◆ **Task prompt**:
Using the listing below, report each line holding the string "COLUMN".

◆ **Data excerpt**:
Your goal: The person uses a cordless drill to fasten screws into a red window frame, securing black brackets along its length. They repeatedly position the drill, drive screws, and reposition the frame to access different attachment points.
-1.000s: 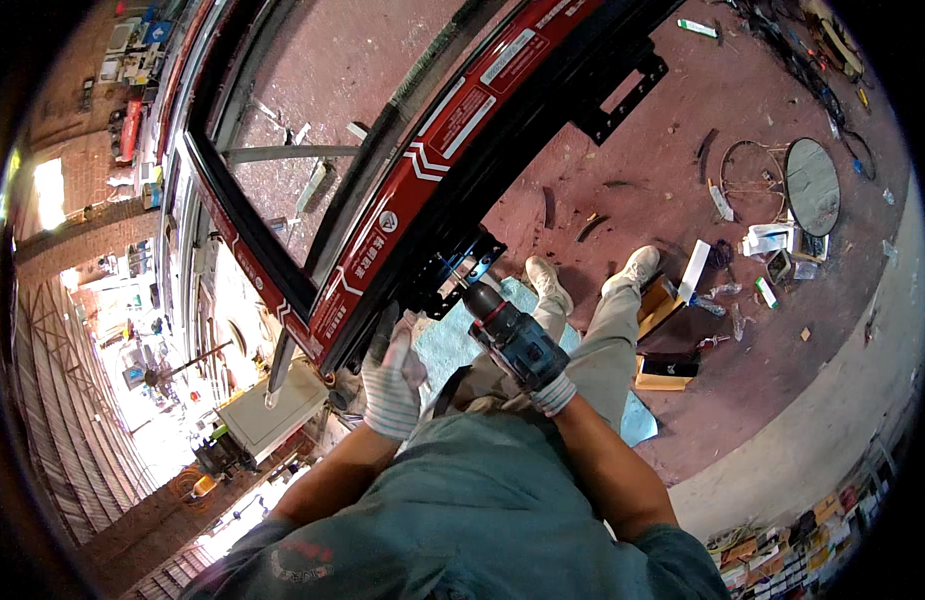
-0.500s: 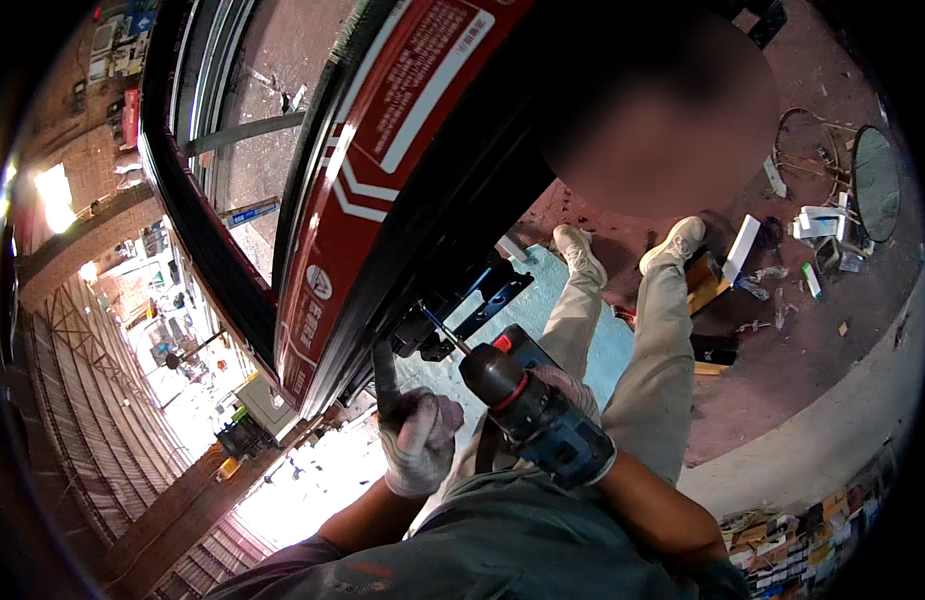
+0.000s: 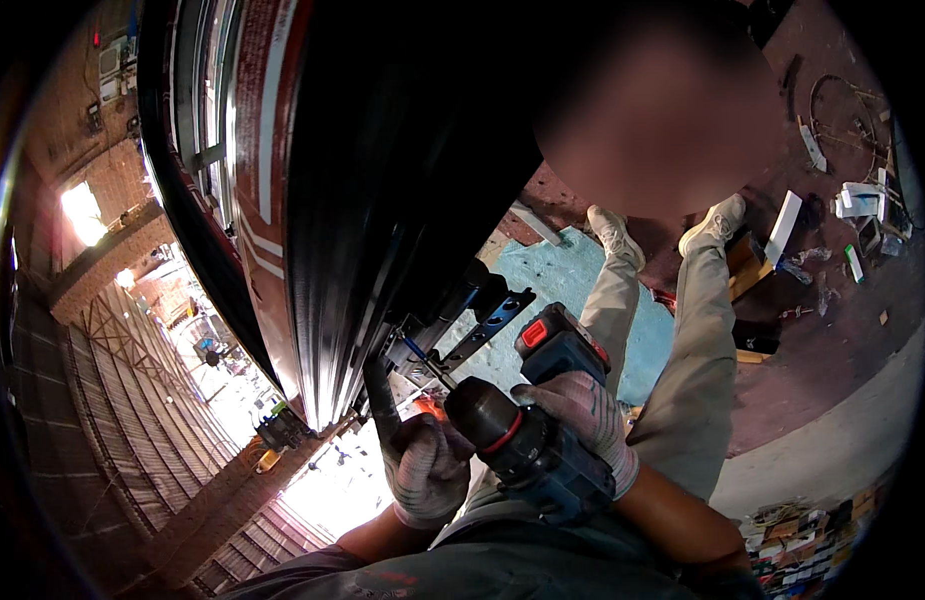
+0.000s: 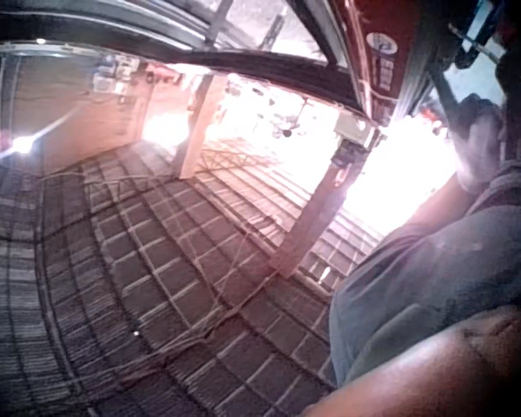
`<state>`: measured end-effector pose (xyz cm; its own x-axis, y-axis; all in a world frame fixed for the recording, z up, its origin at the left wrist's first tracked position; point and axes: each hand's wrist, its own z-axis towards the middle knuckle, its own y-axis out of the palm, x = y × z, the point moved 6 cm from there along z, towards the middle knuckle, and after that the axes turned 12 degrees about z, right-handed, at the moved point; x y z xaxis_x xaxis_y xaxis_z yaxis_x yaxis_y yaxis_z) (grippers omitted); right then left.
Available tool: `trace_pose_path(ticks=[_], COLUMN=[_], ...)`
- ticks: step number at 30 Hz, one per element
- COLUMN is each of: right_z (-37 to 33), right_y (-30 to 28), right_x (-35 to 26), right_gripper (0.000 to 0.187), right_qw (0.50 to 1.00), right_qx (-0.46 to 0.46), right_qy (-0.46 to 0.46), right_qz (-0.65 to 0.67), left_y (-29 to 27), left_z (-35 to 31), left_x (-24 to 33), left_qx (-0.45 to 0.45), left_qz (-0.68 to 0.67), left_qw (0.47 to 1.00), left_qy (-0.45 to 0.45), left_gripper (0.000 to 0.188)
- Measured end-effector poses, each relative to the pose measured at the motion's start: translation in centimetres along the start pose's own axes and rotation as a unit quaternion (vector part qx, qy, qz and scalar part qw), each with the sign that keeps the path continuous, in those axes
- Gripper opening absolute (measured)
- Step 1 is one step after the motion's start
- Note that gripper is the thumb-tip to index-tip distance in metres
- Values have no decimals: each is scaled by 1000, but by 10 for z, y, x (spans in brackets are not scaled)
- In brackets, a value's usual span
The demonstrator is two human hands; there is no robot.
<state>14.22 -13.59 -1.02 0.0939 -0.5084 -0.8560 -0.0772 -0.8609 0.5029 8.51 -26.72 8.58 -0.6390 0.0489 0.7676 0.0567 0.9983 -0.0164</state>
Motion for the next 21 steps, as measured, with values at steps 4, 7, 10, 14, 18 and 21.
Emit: trace_pose_path(ticks=[4, 7, 10, 14, 18, 21], right_z=[-9, -22, -9, -3, 3, -2], right_y=[3, 6, 2, -4, -2, -2], right_x=[23, 32, 11, 7, 5, 7], right_gripper=[47, 49, 51, 50, 51, 50], right_qw=[997, 999, 998, 991, 996, 996], right_qx=[-27, 7, -7, -12, -49, -41], right_qy=[39, 15, -19, -116, -62, -79], right_qz=[57, 44, -51, -64, -49, -25], left_y=[-6, -1, 1, 9, 4, 3], left_z=[3, 4, 3, 2, 3, 3], left_x=[-3, -3, 0, 2, -2, -1], left_qx=[-9, -3, -10, -9, -22, -26], left_qz=[-17, 0, 21, 10, -1, -5], left_qw=[1000, 1000, 1000, 1000, 1000, 999], left_qy=[9, 17, 14, 18, 16, 18], left_gripper=[82, 86, 88, 90, 88, 86])
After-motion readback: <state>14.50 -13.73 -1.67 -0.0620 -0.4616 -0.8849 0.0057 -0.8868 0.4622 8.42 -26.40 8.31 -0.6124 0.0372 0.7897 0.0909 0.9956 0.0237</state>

◆ **Solution to this task**:
Available tool: `trace_pose_path(ticks=[_], COLUMN=[_], ...)`
- COLUMN is each of: right_z (-37 to 33), right_y (-30 to 28), right_x (-35 to 26), right_gripper (0.000 to 0.187), right_qw (0.50 to 1.00), right_qx (-0.46 to 0.46), right_qy (-0.46 to 0.46), right_qz (-0.65 to 0.67), left_y (-29 to 27), left_z (-35 to 31), left_x (-24 to 33), left_qx (-0.45 to 0.45), left_qz (-0.68 to 0.67), left_qw (0.47 to 1.00), left_qy (-0.45 to 0.45), left_gripper (0.000 to 0.188)

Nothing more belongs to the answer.